* **WHAT TO WORK ON**:
What is needed is the exact text of each line in the listing below from the one with "Labels of position" up to and including the one with "Return the outline of the purple", and no pictures.

___ LISTED RECORDS ___

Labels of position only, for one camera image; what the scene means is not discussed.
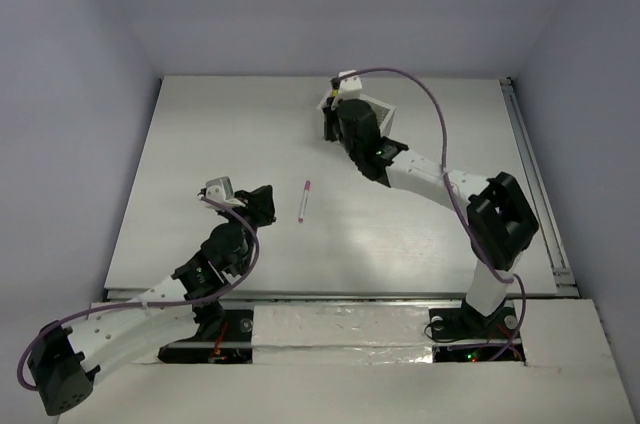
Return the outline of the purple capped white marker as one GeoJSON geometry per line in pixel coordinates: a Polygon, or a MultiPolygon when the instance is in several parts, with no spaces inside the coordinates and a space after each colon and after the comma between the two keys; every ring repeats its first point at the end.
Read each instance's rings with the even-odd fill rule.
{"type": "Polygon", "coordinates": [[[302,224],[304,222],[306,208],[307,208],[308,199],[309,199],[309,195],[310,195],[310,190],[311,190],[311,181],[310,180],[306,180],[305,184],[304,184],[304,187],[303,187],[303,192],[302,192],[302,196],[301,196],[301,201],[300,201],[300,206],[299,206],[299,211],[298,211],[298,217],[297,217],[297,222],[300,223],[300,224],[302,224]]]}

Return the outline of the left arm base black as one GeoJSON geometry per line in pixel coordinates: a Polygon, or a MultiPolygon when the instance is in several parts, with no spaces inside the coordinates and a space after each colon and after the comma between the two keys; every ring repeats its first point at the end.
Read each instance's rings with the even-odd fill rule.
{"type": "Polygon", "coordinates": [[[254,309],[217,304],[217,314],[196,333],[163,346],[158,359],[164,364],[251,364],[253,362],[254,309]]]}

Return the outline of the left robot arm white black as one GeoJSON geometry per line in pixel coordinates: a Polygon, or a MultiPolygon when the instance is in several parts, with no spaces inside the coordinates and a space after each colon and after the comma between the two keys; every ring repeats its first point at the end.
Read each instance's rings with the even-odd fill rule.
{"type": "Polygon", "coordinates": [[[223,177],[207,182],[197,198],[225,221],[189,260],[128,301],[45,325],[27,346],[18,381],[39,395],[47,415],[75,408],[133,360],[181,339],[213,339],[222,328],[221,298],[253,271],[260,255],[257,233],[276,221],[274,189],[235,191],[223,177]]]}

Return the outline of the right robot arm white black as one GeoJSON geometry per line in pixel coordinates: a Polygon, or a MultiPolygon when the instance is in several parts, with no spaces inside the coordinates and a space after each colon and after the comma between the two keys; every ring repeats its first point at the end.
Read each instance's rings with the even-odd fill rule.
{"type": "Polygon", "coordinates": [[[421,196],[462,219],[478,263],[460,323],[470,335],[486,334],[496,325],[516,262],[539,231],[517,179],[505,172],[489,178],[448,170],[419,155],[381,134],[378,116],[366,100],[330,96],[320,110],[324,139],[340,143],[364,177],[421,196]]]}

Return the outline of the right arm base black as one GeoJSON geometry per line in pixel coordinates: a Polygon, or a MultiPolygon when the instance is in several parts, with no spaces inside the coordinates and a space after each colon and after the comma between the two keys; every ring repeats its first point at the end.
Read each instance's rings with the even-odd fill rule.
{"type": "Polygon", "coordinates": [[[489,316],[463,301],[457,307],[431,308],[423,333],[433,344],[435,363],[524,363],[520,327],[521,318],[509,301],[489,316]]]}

___
___ LISTED RECORDS ___

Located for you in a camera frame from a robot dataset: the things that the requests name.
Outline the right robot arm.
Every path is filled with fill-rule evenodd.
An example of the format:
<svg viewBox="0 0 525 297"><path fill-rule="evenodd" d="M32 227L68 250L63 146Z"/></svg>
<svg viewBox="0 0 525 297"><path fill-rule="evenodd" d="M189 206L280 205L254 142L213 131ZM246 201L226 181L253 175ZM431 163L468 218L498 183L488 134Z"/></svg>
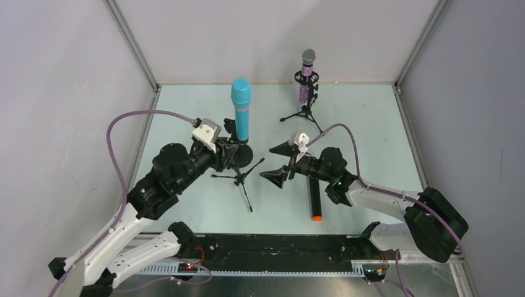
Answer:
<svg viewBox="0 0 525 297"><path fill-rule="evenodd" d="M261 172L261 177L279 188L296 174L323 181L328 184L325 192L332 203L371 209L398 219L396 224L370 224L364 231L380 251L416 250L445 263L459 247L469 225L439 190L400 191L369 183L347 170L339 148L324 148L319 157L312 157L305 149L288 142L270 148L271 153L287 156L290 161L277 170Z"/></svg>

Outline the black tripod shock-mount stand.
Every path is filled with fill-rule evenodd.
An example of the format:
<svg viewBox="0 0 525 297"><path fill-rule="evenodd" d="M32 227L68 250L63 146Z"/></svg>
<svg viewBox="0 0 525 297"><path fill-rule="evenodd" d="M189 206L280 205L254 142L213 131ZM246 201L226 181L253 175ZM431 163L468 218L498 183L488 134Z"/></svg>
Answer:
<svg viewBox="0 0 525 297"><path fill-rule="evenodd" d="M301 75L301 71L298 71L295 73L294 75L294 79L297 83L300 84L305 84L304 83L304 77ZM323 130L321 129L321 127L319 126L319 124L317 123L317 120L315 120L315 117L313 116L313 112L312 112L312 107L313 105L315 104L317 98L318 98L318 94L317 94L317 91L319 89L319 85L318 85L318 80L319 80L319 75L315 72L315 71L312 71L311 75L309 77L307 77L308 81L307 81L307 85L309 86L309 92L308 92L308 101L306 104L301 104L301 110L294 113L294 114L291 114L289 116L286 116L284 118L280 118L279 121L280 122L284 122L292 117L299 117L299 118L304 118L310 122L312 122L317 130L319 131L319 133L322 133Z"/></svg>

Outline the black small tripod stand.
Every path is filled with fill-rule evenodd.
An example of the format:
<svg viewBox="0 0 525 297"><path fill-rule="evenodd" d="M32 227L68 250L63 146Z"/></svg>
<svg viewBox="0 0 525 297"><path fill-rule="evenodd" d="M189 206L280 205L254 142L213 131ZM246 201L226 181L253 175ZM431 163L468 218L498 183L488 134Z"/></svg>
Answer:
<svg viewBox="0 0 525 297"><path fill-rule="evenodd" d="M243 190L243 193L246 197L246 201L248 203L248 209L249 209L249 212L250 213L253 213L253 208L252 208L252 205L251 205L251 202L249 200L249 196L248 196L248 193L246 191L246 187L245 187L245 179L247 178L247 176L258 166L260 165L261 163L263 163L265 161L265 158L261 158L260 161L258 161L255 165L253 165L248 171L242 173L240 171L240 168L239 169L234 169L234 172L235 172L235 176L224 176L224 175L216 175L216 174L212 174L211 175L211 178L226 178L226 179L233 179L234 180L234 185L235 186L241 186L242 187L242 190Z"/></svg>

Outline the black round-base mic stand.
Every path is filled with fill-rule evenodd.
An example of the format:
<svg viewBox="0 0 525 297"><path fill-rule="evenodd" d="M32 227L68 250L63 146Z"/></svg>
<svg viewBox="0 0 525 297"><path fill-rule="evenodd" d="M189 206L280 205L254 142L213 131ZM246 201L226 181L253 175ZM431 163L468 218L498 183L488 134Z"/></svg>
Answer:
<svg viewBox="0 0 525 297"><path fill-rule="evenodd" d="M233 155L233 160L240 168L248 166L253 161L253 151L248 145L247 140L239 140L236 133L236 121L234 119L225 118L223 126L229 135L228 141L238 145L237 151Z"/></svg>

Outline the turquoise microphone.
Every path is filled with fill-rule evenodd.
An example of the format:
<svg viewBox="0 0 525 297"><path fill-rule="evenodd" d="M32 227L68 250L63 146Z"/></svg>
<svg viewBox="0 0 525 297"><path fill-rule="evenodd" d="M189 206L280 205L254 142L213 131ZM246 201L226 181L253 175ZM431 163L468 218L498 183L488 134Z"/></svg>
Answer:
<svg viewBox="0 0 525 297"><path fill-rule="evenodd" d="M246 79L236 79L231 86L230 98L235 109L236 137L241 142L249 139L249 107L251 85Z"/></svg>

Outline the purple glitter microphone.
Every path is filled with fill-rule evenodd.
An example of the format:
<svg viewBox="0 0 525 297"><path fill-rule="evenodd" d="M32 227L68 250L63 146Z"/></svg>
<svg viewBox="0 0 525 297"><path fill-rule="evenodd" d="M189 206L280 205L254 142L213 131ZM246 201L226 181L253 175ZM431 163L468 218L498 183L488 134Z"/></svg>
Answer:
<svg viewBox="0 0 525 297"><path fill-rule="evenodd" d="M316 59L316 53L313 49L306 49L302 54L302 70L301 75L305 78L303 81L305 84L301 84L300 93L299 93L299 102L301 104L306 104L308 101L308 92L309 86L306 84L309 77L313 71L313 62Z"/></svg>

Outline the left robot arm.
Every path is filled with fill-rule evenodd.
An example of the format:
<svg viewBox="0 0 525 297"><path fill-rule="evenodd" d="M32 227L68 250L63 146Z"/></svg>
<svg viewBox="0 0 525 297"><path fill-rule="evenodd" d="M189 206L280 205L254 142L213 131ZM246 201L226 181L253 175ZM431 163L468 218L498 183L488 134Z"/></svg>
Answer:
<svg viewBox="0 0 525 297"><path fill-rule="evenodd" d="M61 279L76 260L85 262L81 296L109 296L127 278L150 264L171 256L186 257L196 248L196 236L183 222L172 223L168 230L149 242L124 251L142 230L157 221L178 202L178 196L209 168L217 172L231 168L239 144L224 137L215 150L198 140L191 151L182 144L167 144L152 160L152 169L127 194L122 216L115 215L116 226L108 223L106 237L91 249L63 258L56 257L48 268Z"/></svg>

___
___ LISTED RECORDS ___

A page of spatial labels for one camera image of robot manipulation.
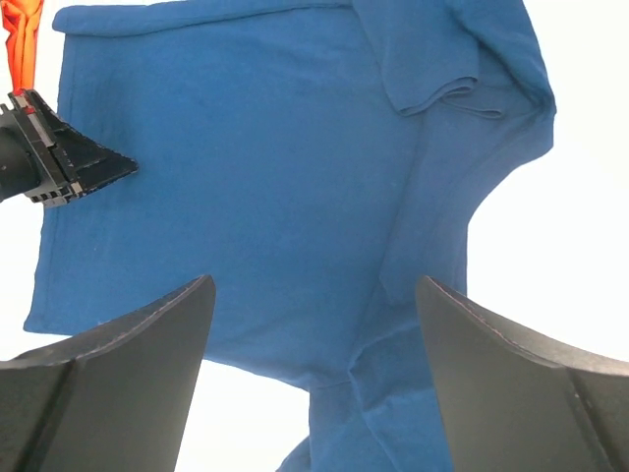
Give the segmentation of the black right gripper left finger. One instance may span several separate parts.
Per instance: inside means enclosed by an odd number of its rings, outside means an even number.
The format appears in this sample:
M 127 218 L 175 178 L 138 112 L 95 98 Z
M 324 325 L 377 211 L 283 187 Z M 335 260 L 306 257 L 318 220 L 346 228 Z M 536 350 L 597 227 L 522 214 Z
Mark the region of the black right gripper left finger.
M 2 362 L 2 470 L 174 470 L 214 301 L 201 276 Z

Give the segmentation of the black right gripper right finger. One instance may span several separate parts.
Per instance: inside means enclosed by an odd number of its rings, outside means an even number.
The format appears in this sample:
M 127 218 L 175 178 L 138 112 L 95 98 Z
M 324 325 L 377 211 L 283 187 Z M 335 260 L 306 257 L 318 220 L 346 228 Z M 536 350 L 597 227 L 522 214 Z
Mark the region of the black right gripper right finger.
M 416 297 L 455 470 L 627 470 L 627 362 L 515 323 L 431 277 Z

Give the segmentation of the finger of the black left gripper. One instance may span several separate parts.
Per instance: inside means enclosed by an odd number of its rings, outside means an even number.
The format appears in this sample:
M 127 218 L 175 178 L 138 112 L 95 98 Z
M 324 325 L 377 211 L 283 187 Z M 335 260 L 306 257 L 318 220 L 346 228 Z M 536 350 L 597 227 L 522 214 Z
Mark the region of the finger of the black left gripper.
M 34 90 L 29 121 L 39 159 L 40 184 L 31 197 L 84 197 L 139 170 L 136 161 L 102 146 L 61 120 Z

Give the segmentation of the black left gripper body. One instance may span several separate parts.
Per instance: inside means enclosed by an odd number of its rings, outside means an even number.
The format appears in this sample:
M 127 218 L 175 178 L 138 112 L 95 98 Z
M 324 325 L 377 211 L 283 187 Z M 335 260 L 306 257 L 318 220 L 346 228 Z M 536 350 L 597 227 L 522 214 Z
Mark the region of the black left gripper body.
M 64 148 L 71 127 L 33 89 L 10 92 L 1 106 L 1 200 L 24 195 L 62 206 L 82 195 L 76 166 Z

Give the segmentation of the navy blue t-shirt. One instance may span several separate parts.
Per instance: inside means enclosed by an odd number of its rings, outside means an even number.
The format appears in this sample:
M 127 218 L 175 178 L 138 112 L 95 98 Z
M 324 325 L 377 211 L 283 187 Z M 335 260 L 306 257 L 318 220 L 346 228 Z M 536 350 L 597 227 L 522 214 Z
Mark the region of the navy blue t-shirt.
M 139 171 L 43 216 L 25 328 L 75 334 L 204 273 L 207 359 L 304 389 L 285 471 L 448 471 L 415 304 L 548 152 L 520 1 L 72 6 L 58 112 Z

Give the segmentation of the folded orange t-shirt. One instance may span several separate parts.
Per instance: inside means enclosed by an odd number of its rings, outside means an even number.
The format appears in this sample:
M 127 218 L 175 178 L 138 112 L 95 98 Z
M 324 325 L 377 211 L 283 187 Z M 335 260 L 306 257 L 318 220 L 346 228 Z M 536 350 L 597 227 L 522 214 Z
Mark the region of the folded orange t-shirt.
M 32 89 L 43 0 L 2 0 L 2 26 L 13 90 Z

___

* **RESULT BELOW**:
Labels of position only, for one camera image; what the scene means is not discussed.
Return the outline of the purple capped white marker as one GeoJSON geometry per line in pixel coordinates: a Polygon, or a MultiPolygon when the instance is in several parts, with no spaces inside the coordinates and a space after each colon and after the comma between the two keys; every ring repeats its first point at the end.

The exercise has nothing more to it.